The Kinsey team contended that if Americans would follow their analysis of human sexual conduct, they would eventually arrive at a socio-sexual paradise. Here is a summary, prepared by this author, of the key findings that were to pave the way to Kinsey’s nirvana:
        • All orgasms are “outlets” and equal— whether between husband and wife; boy and dog; man and boy, girl, or baby—since there is no such thing as abnormality or normality.
        • As the aim of coitus is orgasm, the more orgasms from any “outlet,” at the earliest age, the healthier the person.
        • Early masturbation is critical for sexual, physical, and emotional health. It can never be excessive or pathological.
        • Sexual taboos and sex statutes are routinely broken, so they should be eliminated. That includes laws against rape and child rape, unless serious “force” is used and serious harm is proven.
        • Since sex is, can be, and should be commonly shared with anyone and anything, jealousy is passé.
        • All sexual experimentation before marriage will increase the likelihood of successful long-term marriage, while venereal diseases and other socio-sexual maladies will be reduced dramatically.
        • Human beings are naturally bisexual. Religious bigotry and prejudice force people into chastity, heterosexuality, and monogamy.
        • Children are sexual and potentially orgasmic from birth and are not harmed by “consensual” incest or sex with adults. Indeed, they often benefit from such practices.
        • There is no medical or other reason for adult-child sex or incest to be forbidden.

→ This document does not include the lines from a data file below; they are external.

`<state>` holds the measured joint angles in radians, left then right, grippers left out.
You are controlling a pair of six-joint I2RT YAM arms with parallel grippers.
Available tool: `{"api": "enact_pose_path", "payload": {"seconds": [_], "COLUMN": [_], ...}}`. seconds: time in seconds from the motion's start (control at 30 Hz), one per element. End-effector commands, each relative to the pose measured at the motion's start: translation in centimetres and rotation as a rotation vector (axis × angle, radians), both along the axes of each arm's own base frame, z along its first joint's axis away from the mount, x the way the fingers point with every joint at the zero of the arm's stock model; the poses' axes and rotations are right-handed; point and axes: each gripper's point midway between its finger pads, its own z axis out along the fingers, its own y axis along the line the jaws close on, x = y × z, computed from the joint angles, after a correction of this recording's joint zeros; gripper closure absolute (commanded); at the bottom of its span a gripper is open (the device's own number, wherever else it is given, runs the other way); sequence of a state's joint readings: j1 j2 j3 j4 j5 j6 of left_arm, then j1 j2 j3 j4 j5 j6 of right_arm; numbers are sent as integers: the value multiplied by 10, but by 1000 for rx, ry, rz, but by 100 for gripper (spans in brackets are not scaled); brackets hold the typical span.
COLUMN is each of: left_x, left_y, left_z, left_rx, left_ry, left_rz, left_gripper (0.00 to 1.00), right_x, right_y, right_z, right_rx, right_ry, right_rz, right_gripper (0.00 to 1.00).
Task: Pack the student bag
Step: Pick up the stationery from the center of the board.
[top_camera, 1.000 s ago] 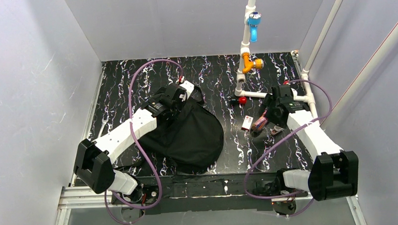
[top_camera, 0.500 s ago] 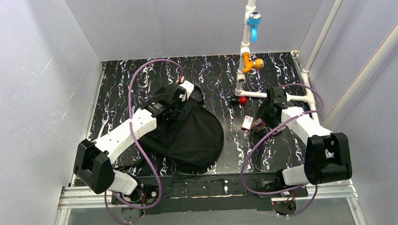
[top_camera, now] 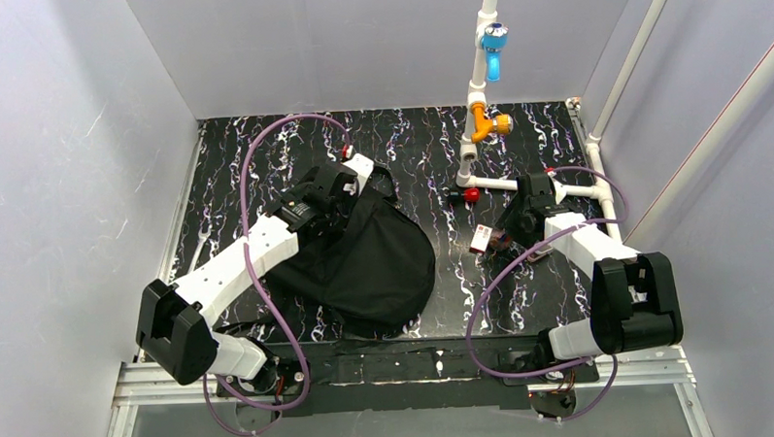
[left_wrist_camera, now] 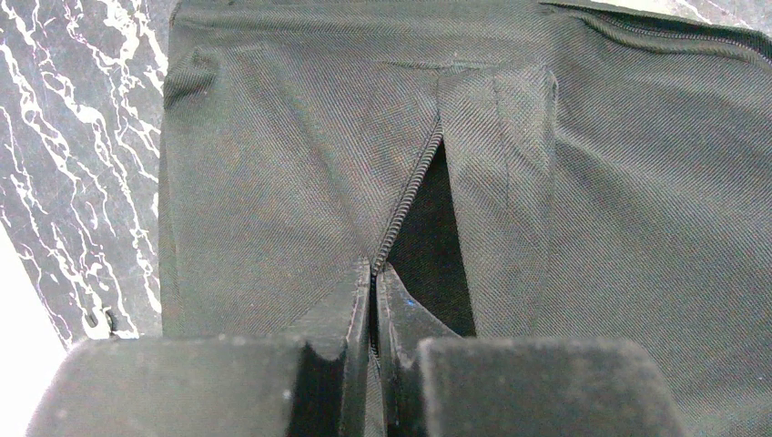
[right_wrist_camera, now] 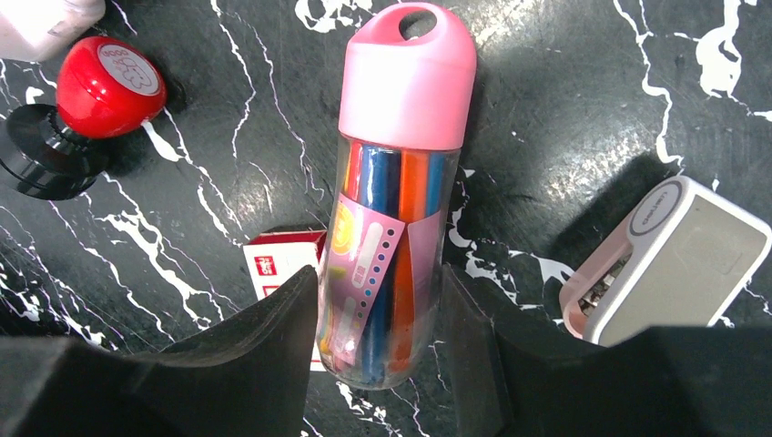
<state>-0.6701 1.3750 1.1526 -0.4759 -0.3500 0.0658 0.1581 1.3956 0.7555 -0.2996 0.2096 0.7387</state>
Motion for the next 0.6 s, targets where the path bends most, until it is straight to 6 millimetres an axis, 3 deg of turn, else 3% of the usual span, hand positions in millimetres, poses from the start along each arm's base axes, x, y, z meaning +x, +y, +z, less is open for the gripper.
{"api": "enact_pose_path", "payload": {"seconds": [0.0, 0.23, 0.3, 0.37, 0.47, 0.57], "left_x": [1, 1, 1, 1, 2, 1], "left_y": [-5, -4, -4, -3, -2, -5], "left_z": [26, 27, 27, 28, 27, 29], "left_rx": [-84, -86, -85, -83, -80, -125], "left_ry": [-74, -82, -83, -87, -91, -92], "left_rz": [-2, 2, 4, 6, 15, 28], "left_gripper": [100, 100, 100, 100, 100, 100], "right_x": [-1, 1, 1, 1, 2, -1], "right_y": [-5, -4, -3, -3, -1, 17], "right_z": [-10, -11, -12, -9, 5, 28], "right_rx": [-16, -24, -22, -18, -17, 41], "right_ry": [-5, -9, -3, -13, -50, -106], "right_rz": [-24, 23, 26, 30, 61, 184], "right_gripper": [44, 28, 30, 38, 63, 82]}}
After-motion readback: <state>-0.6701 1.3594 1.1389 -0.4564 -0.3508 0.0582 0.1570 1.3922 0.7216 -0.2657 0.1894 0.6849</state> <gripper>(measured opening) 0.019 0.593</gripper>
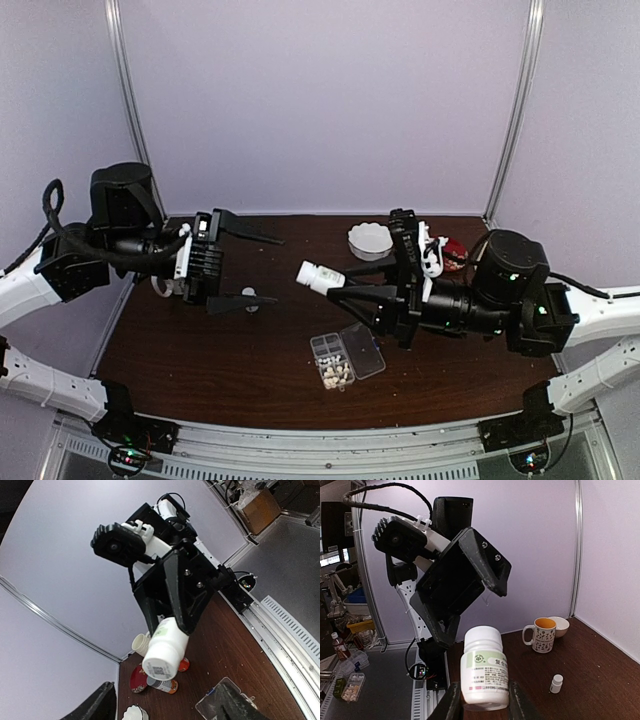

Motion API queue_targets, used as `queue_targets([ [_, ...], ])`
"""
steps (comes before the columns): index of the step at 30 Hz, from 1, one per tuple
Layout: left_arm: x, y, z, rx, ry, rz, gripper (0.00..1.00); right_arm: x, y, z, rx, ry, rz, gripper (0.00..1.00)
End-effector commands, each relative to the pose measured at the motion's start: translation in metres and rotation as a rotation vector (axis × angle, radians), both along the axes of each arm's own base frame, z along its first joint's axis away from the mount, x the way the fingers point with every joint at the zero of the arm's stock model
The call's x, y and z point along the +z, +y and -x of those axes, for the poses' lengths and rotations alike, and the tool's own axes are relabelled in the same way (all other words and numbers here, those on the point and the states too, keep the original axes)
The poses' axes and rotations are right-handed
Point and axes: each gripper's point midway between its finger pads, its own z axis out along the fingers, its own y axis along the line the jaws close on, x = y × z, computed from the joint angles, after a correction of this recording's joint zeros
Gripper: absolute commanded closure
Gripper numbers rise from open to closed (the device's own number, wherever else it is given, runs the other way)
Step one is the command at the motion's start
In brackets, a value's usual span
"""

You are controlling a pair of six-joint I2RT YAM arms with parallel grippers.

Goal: Sort the pills into containers
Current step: Unscrew the lid of the pill bottle from the pill bottle.

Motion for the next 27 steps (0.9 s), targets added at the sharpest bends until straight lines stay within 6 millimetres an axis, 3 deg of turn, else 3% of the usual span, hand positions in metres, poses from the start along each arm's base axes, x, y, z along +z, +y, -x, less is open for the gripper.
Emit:
queue_targets([
  [1, -0.004, 0.000, 0.015, -0.111, -0.137, 0.007, 0.32, 0.023, 0.005, 0.003, 0.038, 0.016, -0.071, 0.87],
  [10, -0.007, -0.011, 0.011, -0.113, -0.140, -0.009, 0.35, 0.022, 0.017, 0.007, 0.084, 0.032, -0.067, 0.87],
  [13, -0.007, -0.011, 0.010, -0.108, -0.147, -0.008, 0.44, 0.023, 0.017, 0.008, 0.087, 0.031, -0.070, 0.87],
  [22, -0.005, -0.008, 0.013, -0.110, -0.148, -0.001, 0.55, 0.017, 0.019, 0.005, 0.078, 0.029, -0.048, 0.87],
  [27, -0.003, -0.008, 0.013, -0.108, -0.145, 0.001, 0.57, 0.015, 0.021, 0.005, 0.081, 0.031, -0.041, 0.87],
])
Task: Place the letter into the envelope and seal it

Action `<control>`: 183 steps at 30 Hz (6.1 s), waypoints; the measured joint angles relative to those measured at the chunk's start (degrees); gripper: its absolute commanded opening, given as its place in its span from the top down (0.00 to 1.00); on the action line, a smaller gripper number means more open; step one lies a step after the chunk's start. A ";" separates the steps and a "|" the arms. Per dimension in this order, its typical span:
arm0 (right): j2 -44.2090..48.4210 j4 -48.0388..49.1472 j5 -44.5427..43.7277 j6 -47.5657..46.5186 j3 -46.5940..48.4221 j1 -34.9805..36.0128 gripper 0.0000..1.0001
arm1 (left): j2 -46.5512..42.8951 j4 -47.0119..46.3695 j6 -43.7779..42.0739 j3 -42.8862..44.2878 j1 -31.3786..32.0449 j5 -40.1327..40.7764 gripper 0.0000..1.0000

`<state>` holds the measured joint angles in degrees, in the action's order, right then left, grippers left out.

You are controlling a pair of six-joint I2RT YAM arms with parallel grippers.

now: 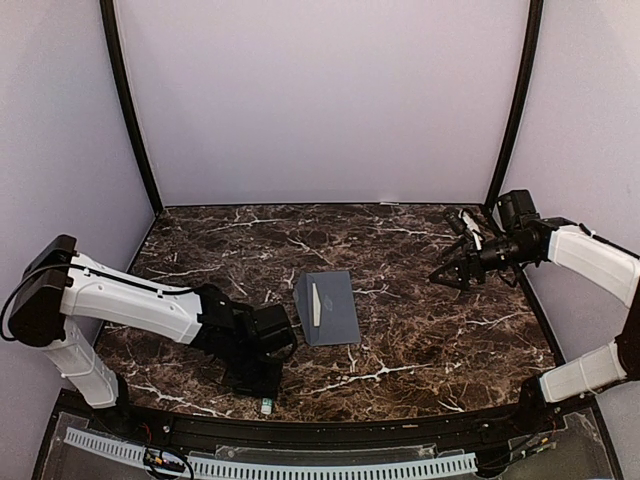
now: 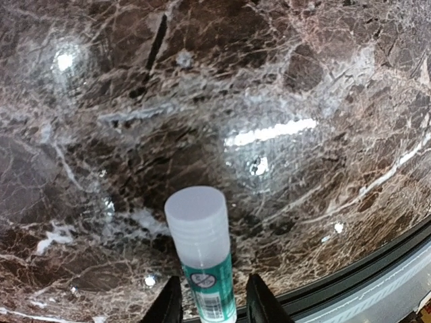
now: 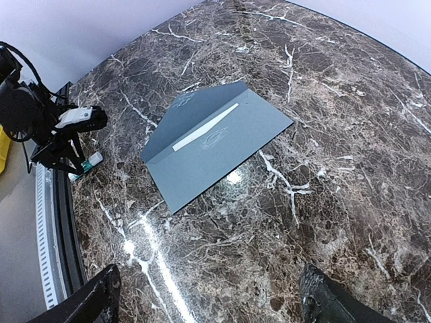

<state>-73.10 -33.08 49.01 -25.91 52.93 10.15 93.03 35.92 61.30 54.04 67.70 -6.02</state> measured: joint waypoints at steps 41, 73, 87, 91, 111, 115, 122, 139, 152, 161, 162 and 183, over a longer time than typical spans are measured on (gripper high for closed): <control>-4.26 -14.75 8.87 -5.70 19.85 2.82 0.30 | 8.33 -13.97 -53.99 29.49 -8.61 -5.16 0.99; -20.96 -28.79 5.01 -7.89 37.51 26.80 0.73 | 0.90 -35.10 -58.27 18.53 -12.20 -26.18 0.95; -21.46 -28.79 5.27 -7.82 38.01 27.28 0.99 | 0.90 -34.40 -57.48 18.56 -12.79 -26.60 0.95; -21.90 -28.74 5.55 -8.11 38.03 27.28 1.00 | 0.90 -33.86 -57.42 18.56 -12.85 -26.67 1.00; -23.69 -34.53 2.82 -10.97 43.78 27.74 1.00 | 1.62 -32.54 -58.40 20.20 -13.44 -28.70 1.00; -23.69 -32.44 1.25 -5.92 43.80 27.52 1.00 | 1.88 -31.41 -58.95 21.09 -13.49 -25.70 1.00; -23.69 -30.58 -0.31 -1.79 43.98 27.17 1.00 | 1.90 -30.62 -59.36 21.68 -13.49 -22.32 1.00; -18.08 -26.08 1.01 0.31 43.32 20.20 1.00 | 5.92 -26.27 -58.36 22.91 -13.94 -19.85 1.00; -8.79 -14.05 -15.63 -1.68 18.58 15.23 1.00 | 5.97 -26.03 -56.89 22.91 -15.47 -19.85 1.00; -11.87 -6.19 -26.25 -2.99 10.36 14.97 1.00 | 3.74 -27.87 -55.91 22.08 -16.39 -19.82 1.00; -12.79 -5.38 -27.08 -3.21 10.03 14.91 1.00 | 3.43 -28.15 -55.87 21.94 -16.44 -19.82 1.00; -28.15 3.63 -34.97 -4.24 6.84 14.16 0.83 | 2.71 -29.14 -55.04 21.53 -16.83 -19.82 1.00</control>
<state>-101.25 -29.45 14.04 -30.15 59.77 24.32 95.74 6.79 6.26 75.57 50.87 -25.85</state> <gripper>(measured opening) 0.152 0.179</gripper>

        • All forms of sodomy are natural and healthy.
        • Homosexuals represent ten to thirty-seven percent of the population or more. (Kinsey’s findings were fluid on this point.) Some educators have interpreted his findings to mean that only four to six percent of the population is exclusively heterosexual, so it is “heterosexual” bias that should be eliminated.

Each of these “findings,” gleaned from Kinsey’s reports, has been disproven by credible research and actual human experience over the past fifty years. Yet “accredited” AIDS and sex education in elementary, secondary, college, graduate, and post-graduate schools is almost entirely predicated on the Kinseyan “variant” sex model.